> Activity:
Below are several entries. Transcribe exactly those lines that fall from the one with "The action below" through the one with "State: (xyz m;", end lines included.

> Supplied data:
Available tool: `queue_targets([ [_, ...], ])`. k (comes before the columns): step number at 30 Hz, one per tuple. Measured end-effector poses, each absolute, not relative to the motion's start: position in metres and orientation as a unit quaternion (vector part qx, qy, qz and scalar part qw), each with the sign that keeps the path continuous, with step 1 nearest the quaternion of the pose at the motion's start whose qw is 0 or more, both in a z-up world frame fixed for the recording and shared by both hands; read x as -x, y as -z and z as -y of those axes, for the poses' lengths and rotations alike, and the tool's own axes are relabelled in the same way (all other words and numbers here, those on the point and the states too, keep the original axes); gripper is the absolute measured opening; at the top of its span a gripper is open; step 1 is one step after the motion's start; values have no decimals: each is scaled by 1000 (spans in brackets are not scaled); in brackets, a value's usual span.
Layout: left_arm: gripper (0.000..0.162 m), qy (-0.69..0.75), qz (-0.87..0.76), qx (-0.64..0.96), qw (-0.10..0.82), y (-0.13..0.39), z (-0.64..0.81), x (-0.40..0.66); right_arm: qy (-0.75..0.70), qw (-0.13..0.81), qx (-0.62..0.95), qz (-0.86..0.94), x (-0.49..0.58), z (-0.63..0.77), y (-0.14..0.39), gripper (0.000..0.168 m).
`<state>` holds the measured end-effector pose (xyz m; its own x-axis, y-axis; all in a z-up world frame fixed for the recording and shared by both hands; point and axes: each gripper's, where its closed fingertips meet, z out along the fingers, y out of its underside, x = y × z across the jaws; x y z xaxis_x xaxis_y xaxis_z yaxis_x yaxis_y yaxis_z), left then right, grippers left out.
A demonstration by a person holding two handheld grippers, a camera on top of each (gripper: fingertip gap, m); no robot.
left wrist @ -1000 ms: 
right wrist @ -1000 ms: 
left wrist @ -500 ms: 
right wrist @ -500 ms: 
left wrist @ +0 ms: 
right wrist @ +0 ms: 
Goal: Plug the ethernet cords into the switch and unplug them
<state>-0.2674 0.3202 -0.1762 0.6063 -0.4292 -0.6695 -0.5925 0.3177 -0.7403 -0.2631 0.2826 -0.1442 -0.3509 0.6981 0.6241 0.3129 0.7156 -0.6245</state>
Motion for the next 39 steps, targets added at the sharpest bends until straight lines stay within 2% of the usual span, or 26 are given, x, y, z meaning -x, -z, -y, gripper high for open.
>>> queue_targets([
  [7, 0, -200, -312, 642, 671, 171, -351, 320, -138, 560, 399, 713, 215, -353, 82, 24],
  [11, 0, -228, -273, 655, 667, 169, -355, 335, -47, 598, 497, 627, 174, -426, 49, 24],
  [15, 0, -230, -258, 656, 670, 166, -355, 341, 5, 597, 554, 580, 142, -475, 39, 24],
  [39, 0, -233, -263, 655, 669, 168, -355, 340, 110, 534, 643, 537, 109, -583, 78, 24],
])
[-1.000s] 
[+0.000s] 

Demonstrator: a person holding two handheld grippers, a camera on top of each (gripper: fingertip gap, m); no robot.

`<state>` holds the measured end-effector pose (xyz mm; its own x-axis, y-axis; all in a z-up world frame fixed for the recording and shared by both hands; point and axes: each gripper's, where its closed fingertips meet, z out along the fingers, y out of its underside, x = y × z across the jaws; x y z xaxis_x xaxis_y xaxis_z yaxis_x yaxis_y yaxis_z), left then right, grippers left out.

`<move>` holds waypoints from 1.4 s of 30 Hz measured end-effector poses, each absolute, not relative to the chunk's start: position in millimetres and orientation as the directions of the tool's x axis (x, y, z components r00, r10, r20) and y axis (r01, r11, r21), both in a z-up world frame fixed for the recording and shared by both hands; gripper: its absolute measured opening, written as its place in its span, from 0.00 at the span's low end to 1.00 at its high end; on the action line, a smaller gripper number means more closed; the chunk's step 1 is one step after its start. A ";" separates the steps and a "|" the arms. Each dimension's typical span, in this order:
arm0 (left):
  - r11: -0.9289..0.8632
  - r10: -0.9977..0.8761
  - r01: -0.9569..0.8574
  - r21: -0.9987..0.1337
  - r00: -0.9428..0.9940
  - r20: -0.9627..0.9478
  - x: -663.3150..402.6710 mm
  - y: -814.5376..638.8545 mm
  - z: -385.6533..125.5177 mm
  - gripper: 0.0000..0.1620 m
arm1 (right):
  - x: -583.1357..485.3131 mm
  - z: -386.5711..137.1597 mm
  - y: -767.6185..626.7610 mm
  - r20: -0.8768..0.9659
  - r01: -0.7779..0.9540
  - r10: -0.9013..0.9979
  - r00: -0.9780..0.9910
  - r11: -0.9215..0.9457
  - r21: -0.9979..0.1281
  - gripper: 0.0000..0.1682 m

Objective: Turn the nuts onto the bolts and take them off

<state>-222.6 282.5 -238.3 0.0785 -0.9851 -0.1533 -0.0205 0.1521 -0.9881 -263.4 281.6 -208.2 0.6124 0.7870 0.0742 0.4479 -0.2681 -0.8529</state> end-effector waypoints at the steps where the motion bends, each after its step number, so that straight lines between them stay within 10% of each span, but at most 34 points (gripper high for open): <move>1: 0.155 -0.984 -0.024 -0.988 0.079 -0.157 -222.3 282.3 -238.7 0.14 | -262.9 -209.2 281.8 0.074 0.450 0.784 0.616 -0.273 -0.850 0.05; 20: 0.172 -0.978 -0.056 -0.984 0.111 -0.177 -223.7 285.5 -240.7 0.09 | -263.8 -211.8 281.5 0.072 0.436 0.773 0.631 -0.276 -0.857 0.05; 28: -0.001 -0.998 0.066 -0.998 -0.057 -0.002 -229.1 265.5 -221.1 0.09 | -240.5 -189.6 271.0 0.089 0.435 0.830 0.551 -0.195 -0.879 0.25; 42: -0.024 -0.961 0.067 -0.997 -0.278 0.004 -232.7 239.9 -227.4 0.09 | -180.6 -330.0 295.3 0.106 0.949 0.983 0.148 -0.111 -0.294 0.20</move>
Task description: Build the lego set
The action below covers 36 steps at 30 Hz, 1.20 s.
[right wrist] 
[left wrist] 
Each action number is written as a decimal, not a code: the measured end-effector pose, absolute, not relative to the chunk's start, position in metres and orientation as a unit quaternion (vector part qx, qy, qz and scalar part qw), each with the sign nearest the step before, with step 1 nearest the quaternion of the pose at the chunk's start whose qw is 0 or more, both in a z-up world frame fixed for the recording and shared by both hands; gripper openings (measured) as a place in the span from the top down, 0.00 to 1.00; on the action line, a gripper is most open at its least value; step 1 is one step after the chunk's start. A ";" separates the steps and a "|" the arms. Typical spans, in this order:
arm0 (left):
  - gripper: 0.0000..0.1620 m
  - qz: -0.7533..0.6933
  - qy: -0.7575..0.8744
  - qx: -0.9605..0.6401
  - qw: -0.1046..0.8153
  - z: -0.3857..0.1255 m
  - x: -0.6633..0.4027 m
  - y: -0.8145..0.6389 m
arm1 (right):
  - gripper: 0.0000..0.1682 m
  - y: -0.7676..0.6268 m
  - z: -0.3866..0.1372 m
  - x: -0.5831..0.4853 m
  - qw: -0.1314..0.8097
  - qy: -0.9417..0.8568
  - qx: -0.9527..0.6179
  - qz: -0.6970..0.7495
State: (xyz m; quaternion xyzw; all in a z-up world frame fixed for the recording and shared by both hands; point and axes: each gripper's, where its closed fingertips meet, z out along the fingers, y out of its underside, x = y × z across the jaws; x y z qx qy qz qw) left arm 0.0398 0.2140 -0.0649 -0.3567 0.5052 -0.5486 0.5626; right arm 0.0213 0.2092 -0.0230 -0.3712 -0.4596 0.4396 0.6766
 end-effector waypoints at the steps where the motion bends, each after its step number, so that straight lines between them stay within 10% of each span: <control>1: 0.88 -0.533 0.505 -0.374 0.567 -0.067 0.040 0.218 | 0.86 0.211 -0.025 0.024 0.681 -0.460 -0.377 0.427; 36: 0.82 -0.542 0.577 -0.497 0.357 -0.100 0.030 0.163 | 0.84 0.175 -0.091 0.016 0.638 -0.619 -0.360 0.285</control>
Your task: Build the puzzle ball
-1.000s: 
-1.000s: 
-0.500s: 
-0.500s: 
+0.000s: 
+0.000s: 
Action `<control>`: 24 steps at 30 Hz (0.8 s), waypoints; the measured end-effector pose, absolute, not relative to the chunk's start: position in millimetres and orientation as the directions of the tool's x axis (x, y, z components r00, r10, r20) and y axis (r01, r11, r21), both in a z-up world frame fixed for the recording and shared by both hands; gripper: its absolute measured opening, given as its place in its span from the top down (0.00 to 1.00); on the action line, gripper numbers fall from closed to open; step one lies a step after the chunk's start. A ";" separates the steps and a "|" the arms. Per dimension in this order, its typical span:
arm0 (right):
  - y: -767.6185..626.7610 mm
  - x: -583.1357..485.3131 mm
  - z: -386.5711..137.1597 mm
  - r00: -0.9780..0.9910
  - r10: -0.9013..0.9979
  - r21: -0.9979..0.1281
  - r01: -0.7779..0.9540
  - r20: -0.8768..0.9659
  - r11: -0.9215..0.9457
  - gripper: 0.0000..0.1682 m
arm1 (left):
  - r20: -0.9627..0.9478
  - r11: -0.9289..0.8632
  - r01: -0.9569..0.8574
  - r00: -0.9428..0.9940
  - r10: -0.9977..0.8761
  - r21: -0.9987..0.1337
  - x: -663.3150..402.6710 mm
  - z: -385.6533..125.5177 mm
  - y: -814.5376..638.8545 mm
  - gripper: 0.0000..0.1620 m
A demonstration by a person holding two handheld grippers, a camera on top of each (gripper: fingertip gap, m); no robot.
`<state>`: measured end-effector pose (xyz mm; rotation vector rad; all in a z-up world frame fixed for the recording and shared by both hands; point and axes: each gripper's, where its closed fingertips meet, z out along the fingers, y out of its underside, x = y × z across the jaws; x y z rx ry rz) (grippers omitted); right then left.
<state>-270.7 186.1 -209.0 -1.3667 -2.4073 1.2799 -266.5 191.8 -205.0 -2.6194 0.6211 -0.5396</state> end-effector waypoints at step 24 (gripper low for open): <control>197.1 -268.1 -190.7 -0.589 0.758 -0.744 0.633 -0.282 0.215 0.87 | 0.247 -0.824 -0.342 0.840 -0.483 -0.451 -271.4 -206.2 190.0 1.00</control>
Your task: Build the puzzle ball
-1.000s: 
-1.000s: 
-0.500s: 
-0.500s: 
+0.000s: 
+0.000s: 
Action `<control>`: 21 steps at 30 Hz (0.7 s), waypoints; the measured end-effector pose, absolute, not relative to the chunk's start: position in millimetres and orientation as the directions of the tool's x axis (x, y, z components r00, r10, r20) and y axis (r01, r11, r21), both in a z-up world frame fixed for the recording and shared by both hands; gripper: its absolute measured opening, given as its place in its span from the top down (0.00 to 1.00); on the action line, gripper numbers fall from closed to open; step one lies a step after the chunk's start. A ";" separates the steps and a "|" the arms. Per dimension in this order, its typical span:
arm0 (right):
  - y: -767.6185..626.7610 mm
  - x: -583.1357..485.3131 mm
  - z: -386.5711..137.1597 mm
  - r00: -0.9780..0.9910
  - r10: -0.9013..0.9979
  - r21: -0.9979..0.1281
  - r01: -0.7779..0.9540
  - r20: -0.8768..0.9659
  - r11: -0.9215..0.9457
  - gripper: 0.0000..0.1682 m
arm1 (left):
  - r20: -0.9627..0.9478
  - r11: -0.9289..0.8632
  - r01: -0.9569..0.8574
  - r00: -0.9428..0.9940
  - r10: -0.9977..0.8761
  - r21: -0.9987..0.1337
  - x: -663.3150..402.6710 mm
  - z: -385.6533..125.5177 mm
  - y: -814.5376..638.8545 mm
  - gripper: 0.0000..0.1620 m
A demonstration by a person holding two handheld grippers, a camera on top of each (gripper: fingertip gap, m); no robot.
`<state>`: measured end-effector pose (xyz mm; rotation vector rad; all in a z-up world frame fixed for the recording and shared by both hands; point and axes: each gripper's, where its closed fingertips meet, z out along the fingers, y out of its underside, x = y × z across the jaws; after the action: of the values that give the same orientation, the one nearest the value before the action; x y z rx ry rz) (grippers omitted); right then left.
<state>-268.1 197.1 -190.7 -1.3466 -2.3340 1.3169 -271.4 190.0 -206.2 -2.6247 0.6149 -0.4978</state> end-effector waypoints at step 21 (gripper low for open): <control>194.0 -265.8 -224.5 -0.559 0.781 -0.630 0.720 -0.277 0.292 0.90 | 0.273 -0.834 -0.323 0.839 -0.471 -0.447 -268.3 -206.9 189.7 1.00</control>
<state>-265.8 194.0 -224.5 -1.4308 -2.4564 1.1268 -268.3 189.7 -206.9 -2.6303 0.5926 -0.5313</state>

> Task output:
The action below covers 36 steps at 30 Hz, 1.20 s.
[right wrist] 
[left wrist] 
Each action number is written as a decimal, not a code: the measured end-effector pose, absolute, not relative to the chunk's start, position in metres and orientation as a unit quaternion (vector part qx, qy, qz and scalar part qw), each with the sign nearest the step before, with step 1 nearest the quaternion of the pose at the chunk's start whose qw is 0 or more, both in a z-up world frame fixed for the recording and shared by both hands; gripper openings (measured) as a place in the span from the top down, 0.00 to 1.00; on the action line, a gripper is most open at its least value; step 1 is one step after the chunk's start. A ";" separates the steps and a "|" the arms. Typical spans, in this order:
arm0 (left):
  - gripper: 0.0000..0.1620 m
  - qz: -0.7533..0.6933
  - qy: -0.7575..0.8744
  - qx: -0.9605..0.6401
  - qw: -0.1046..0.8153
  - z: -0.3857..0.1255 m
  - x: -0.6633..0.4027 m
  - y: -0.8145..0.6389 m
arm1 (right):
  - gripper: 0.0000..0.1682 m
  - y: -0.7676..0.6268 m
  - z: -0.3866..0.1372 m
  - x: -0.5831..0.4853 m
  - qw: -0.1314..0.8097
  - qy: -0.9417..0.8568
  - qx: -0.9527..0.6179
  - qz: -0.6970..0.7495
State: (xyz m; quaternion xyzw; all in a z-up world frame fixed for the recording and shared by both hands; point and axes: each gripper's, where its closed fingertips meet, z out along the fingers, y out of its underside, x = y × z across the jaws; x y z qx qy qz qw) left arm 0.0398 0.2140 -0.0649 -0.3567 0.5052 -0.5486 0.5626; right arm 0.0213 0.2092 -0.0230 -0.3712 -0.4596 0.4396 0.6766

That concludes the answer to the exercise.